Remembering 9/11: Rochester University Professors Reflect on the Attacks


by Chloe Bachman

Digital Director


September 11, 2001 is a day in history Americans will never forget. Every year we remember the terrorist attacks that occurred on that day, the many lives lost and how it changed our nation forever. Two Rochester University professors reflect on this day and what it means to them.

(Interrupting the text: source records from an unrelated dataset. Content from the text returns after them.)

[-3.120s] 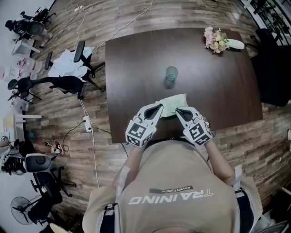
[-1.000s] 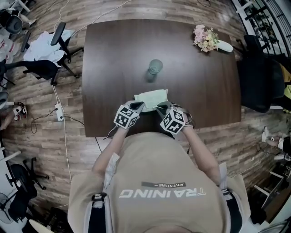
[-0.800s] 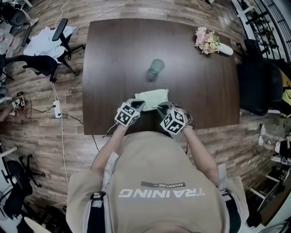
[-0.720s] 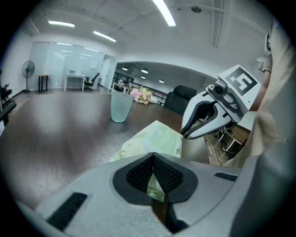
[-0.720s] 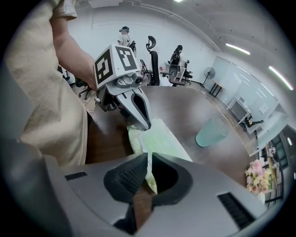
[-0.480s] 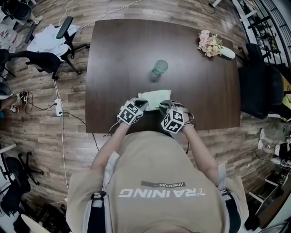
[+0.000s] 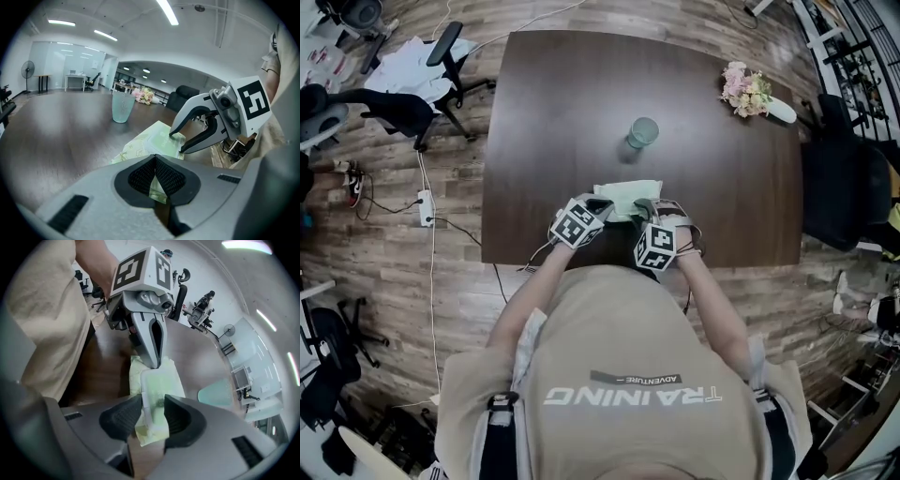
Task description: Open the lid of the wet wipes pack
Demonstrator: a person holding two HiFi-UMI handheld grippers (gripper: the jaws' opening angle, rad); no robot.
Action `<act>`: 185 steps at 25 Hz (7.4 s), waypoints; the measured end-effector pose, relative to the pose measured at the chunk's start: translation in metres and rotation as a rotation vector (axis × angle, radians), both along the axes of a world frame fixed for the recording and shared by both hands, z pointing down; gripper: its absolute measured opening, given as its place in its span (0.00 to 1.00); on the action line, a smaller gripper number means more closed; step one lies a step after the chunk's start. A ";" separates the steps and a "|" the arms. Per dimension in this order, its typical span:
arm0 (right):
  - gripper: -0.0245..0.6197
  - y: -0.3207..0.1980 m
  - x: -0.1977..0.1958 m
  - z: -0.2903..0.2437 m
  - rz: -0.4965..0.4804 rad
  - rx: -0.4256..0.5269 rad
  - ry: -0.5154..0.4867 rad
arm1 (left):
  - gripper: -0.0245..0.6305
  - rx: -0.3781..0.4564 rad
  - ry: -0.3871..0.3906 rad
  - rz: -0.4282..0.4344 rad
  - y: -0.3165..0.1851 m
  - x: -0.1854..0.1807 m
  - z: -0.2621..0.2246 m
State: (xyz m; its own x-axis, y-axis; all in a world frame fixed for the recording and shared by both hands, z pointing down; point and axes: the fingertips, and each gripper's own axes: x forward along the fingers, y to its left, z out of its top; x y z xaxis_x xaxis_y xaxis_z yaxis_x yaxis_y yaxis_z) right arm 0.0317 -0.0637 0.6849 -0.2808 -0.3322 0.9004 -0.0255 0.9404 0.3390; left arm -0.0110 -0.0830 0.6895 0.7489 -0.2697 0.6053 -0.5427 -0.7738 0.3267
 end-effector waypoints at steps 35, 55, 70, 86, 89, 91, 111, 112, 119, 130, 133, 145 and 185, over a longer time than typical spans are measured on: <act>0.13 0.002 -0.005 -0.017 -0.002 -0.024 -0.097 | 0.05 -0.009 0.012 0.015 0.001 -0.004 0.003; 0.10 -0.021 -0.004 -0.051 0.146 -0.071 -0.213 | 0.05 -0.002 0.033 0.026 -0.003 -0.003 -0.003; 0.10 -0.032 -0.009 -0.058 0.210 -0.065 -0.266 | 0.05 -0.038 -0.024 0.085 -0.001 -0.008 0.001; 0.10 -0.060 -0.012 -0.064 0.133 -0.114 -0.435 | 0.05 -0.022 -0.123 0.028 -0.001 -0.006 0.005; 0.10 -0.061 -0.011 -0.063 0.138 -0.117 -0.456 | 0.05 -0.041 -0.128 0.011 0.002 -0.004 0.007; 0.10 -0.062 -0.012 -0.063 0.140 -0.126 -0.472 | 0.05 -0.049 -0.139 0.013 0.004 -0.005 0.006; 0.10 -0.104 -0.018 -0.049 0.114 -0.188 -0.557 | 0.05 -0.057 -0.167 0.000 0.000 -0.003 0.005; 0.10 -0.105 -0.018 -0.047 0.112 -0.197 -0.562 | 0.05 -0.058 -0.165 -0.002 0.000 -0.003 0.006; 0.10 -0.110 -0.021 -0.046 0.078 -0.256 -0.612 | 0.05 -0.060 -0.144 -0.050 -0.001 -0.005 0.005; 0.10 -0.103 -0.020 -0.064 0.035 -0.024 -0.579 | 0.05 -0.052 -0.149 -0.057 -0.001 -0.006 0.007; 0.10 -0.097 -0.018 -0.069 0.041 -0.004 -0.579 | 0.05 -0.045 -0.152 -0.059 0.000 -0.006 0.006; 0.06 -0.086 -0.019 -0.056 0.042 0.007 -0.516 | 0.05 -0.038 -0.146 -0.056 -0.002 -0.004 0.005; 0.06 -0.100 -0.021 0.005 0.049 -0.159 -0.454 | 0.05 -0.112 -0.148 -0.059 -0.001 -0.006 0.006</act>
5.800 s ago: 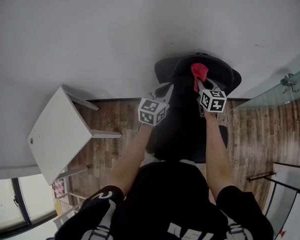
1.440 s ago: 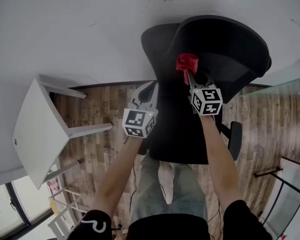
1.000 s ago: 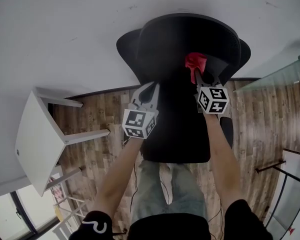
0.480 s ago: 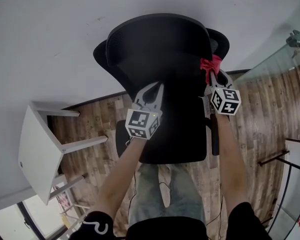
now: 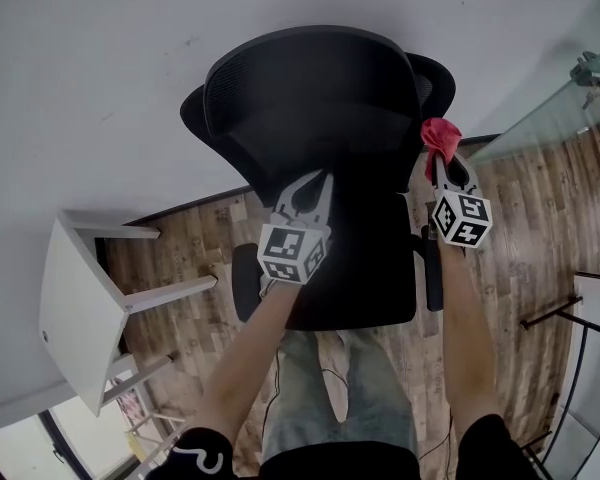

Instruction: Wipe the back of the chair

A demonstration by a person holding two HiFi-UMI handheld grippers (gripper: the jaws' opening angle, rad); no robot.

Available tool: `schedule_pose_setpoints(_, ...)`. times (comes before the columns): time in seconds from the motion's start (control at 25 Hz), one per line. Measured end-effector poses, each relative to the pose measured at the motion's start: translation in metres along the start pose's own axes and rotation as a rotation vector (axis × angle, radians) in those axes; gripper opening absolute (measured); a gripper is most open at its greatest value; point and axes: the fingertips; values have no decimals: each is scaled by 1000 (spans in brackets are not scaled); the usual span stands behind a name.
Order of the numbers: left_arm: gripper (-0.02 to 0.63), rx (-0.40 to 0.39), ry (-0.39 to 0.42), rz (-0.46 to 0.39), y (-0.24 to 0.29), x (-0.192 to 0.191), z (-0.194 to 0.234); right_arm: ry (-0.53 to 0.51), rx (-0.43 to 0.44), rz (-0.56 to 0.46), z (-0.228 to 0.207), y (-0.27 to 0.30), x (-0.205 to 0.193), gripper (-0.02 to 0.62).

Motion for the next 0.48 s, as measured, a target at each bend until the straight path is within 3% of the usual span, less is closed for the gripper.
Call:
schedule_pose_setpoints(0.24, 25, 32, 5, 12, -25, -15, 43, -32, 110, 14, 80, 21, -20, 68)
schedule_pose_setpoints(0.48, 25, 77, -2, 35, -73, -35, 111, -56, 233, 49, 189, 52, -45, 67)
Point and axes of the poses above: the fingertips, and each gripper's own axes: y forward along the fingers, z to its left, x out of its top, and after that the axes turned 10 degrees about x, right-handed
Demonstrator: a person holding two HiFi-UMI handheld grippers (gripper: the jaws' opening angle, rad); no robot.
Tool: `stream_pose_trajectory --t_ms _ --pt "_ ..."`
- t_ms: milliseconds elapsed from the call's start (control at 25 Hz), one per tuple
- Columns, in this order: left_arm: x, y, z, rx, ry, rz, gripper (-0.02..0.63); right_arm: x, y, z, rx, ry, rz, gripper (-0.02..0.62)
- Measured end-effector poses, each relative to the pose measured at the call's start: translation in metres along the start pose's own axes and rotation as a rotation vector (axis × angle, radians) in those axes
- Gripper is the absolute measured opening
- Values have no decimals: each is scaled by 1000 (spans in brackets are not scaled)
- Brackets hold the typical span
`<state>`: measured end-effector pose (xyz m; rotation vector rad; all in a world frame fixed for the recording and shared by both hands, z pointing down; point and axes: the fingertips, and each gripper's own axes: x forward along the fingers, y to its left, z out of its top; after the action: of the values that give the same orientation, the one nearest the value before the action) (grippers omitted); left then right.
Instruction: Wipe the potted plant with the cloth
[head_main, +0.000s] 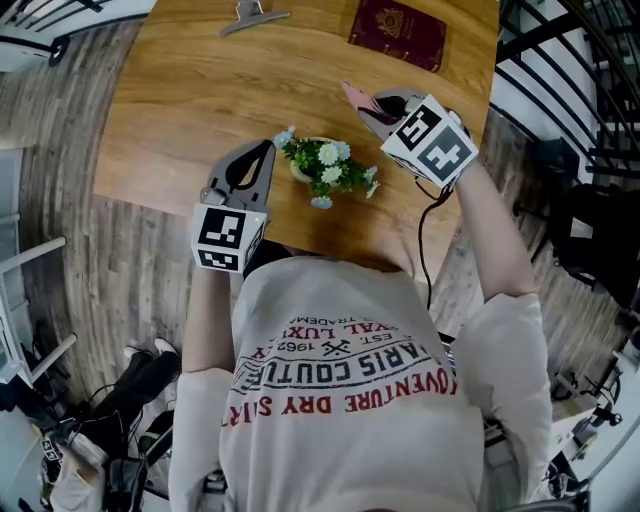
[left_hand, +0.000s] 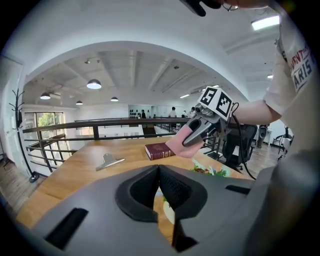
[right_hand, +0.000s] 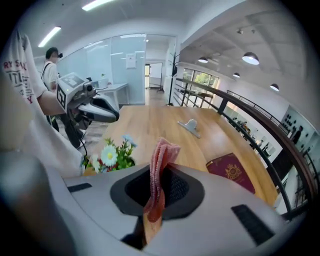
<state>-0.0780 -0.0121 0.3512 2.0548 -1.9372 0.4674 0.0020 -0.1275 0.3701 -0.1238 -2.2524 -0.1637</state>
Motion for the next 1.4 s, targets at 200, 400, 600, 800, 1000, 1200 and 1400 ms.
stream_pose_trajectory --t_ms 200,400,600,800,1000,1200,1400 --pt "-7 30 29 26 -91 -32 15 -8 11 46 108 -77 -73 40" --pt "-26 81 38 64 -109 -133 15 14 41 96 192 -65 -149 40" --pt "-35 122 38 97 -108 -224 15 44 65 120 309 -54 -198 40" --pt "-43 139 13 104 -72 -299 15 75 100 128 424 -64 -233 40" --pt "-49 136 -20 93 -14 -364 15 111 129 103 585 -45 -291 40" --pt "-53 139 -52 83 40 -393 15 139 128 71 681 -3 -414 40" --pt "-51 142 -80 82 101 -409 15 152 119 38 795 12 -546 40"
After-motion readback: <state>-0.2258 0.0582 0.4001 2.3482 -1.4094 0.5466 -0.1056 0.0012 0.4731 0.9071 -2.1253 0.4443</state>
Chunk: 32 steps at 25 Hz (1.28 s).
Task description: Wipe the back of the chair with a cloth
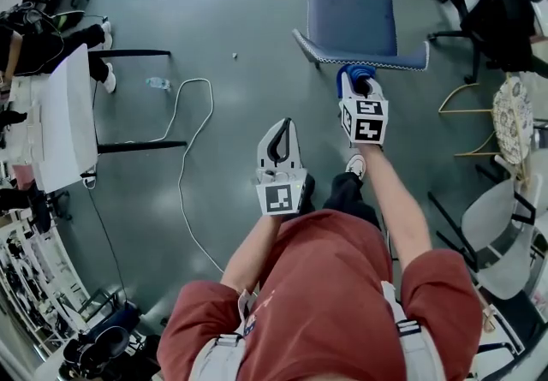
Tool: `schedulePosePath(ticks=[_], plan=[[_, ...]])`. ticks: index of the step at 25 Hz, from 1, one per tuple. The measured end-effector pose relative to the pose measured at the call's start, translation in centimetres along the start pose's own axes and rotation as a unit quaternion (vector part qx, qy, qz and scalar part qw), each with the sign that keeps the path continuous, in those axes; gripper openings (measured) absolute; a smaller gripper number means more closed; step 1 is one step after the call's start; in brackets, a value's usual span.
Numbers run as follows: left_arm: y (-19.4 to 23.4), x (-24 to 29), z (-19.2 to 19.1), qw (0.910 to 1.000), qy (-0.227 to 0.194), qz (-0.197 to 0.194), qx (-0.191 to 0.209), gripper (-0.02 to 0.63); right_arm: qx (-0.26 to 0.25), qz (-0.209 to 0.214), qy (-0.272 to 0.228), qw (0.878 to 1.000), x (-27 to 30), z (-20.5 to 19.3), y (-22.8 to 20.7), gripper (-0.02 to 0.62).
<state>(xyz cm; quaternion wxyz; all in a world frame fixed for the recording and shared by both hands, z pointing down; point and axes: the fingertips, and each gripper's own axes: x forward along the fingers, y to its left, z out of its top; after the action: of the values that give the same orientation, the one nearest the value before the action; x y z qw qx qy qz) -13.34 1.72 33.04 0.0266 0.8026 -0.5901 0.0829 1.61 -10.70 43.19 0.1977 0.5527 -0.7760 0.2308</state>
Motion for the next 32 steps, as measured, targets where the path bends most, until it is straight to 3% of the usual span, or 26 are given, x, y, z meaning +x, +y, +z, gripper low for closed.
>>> schedulePosePath(ticks=[4,10,11,14,15,24,32], plan=[[0.2,-0.1,-1.2,0.9995,0.026,-0.005,0.016,0.014,-0.009,0.005,-0.008,1.0,0.3,-0.5,0.6,0.061],[1.6,-0.3,-4.5,0.9985,0.053,0.006,0.003,0.013,-0.002,0.015,0.006,1.0,1.6,-4.6,2.1,0.061],[1.9,0.1,-4.8,0.9988,0.047,0.007,0.009,0.014,-0.001,0.018,0.01,1.0,2.3,-5.4,2.4,0.061],[3.1,1.8,-4.1,0.9975,-0.036,0.006,0.06,0.014,-0.001,0.027,0.022,0.999,4.8,-8.3,3.2,0.061],[3.5,2.2,-4.9,0.9972,-0.041,0.008,0.062,0.014,-0.001,0.031,0.026,0.999,5.7,-9.5,3.5,0.061],[7.4,5.7,-17.4,0.9988,-0.024,0.04,0.017,0.014,0.006,0.03,0.063,0.998,16.3,-20.9,5.0,0.061],[8.0,7.5,-26.9,0.9992,0.0,0.038,0.01,0.014,0.013,0.004,0.06,0.998,23.2,-25.9,2.7,0.061]])
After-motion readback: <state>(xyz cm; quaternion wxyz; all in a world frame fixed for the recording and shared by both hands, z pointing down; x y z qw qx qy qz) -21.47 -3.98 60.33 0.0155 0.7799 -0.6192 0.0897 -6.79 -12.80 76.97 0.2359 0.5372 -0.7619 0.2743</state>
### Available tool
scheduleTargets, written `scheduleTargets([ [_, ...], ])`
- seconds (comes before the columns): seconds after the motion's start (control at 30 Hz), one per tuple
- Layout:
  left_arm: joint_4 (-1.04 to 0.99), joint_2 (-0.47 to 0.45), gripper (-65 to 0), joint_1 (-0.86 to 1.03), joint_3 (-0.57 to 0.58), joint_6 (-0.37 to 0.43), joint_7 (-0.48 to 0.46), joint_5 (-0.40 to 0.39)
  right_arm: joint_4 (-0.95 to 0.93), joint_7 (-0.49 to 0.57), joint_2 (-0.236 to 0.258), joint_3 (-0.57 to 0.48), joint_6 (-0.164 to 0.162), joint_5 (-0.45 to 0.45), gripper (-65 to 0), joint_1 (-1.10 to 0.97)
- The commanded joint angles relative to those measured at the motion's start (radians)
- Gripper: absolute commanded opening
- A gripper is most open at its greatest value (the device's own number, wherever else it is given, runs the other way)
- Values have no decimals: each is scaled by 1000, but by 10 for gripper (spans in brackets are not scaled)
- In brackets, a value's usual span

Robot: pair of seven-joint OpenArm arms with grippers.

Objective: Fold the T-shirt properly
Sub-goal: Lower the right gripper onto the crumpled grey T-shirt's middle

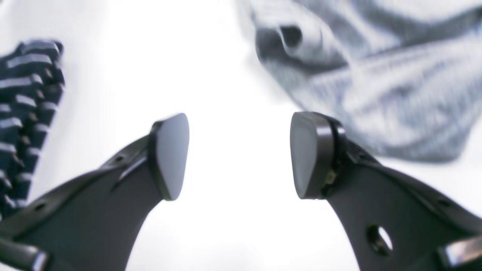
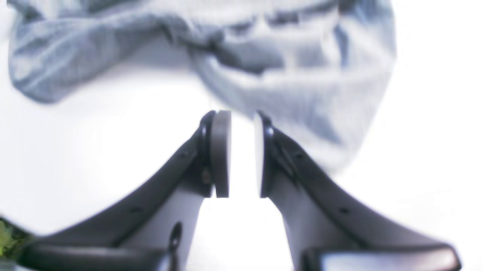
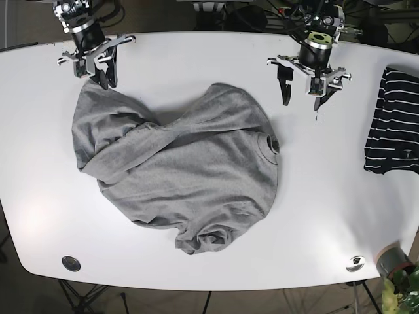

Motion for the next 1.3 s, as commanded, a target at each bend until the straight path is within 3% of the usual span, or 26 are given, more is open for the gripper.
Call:
scheduleTargets([
  [0.0,15,0,-199,-15,0,3,30,-8,24,-15,7,5,0,10,-545,52],
  [0.13,15,-1,-143,-62,-3,3,104,-8,22,-101,7,4,14,10,-463,158],
  [0.2,15,-11,-142,-78,-13,3,114,-8,22,-147,7,4,63,10,-388,219],
  [0.3,15,-14,-142,-90,-13,3,119,-8,22,-202,7,4,106,10,-341,290],
  [0.5,14,-14,-142,-104,-15,3,121,-8,21,-366,15,-62,147,4,-331,440],
  [0.77,12,-14,-142,-105,-35,1,121,-8,-4,-541,9,-256,146,1,-331,641],
  [1.0,12,-14,-144,-99,-36,1,121,-8,-116,-584,1,-441,141,6,-331,815],
  [1.27,-5,-14,-144,-99,-49,1,121,-8,-351,-584,-95,-613,143,1,-330,996],
])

Rochester University students gather at the flags after being told about the terrorist attacks on September 11, 2001

Every person who was in America during the twin tower attacks can remember what they were doing and where they were when the attacks happened. This tragic event changed our country forever. Professor and Chair of Mass Communication Dr. Carol Cooper said, “I was with fellow teachers having morning devotions when our pastor came in and told us what was happening. We stopped and prayed before some went into the youth building and turned on the TV. I was teaching Pre-K at the time and throughout the morning several parents came to pick up their children.” Cooper is not the only one who recalls what emotions they felt when hearing about what was happening in New York City.


Although Associate Professor of Education James Dawson is not an American citizen he still was on his way to Rochester University when the attacks happened. Dawson said, “I was on I-75 at 12 Mile Road heading to campus. When I went into chapel at about 10:45 a.m. the TV was showing the news reports, but many students hadn’t heard about the attacks and were carrying on conversations with their friends and not paying attention to the TV; until it was drawn to their attention by the person conducting chapel. The environment quickly became very somber,” said James Dawson. The attacks of 9/11 were felt worldwide.


The terrorist attacks affected more than just the adults. Cooper said she had made an appointment with the principal because the school was not equipped to handle the number of students in distress, stating that one boy was hyperventilating and sent to the hospital because his grandfather lived in New York and he did not know if he was alive. These terrorist attacks are something that even the youngest kids at the time will always remember because the world they grew up in would now always be different than the world that their parents knew.


A large characteristic for America is patriotism and after the terrorist attacks Americans became more patriotic than ever before. Dawson said, “This feeling certainly intensified after 9/11. More flags and patriotic symbols were displayed.” American citizens were bonded more than ever before after 9/11.


20 years later and the pain 9/11 caused to the United States of America will be something that will never be forgotten. What we will remember is the bravery of fellow American citizens whose lives were lost on that day.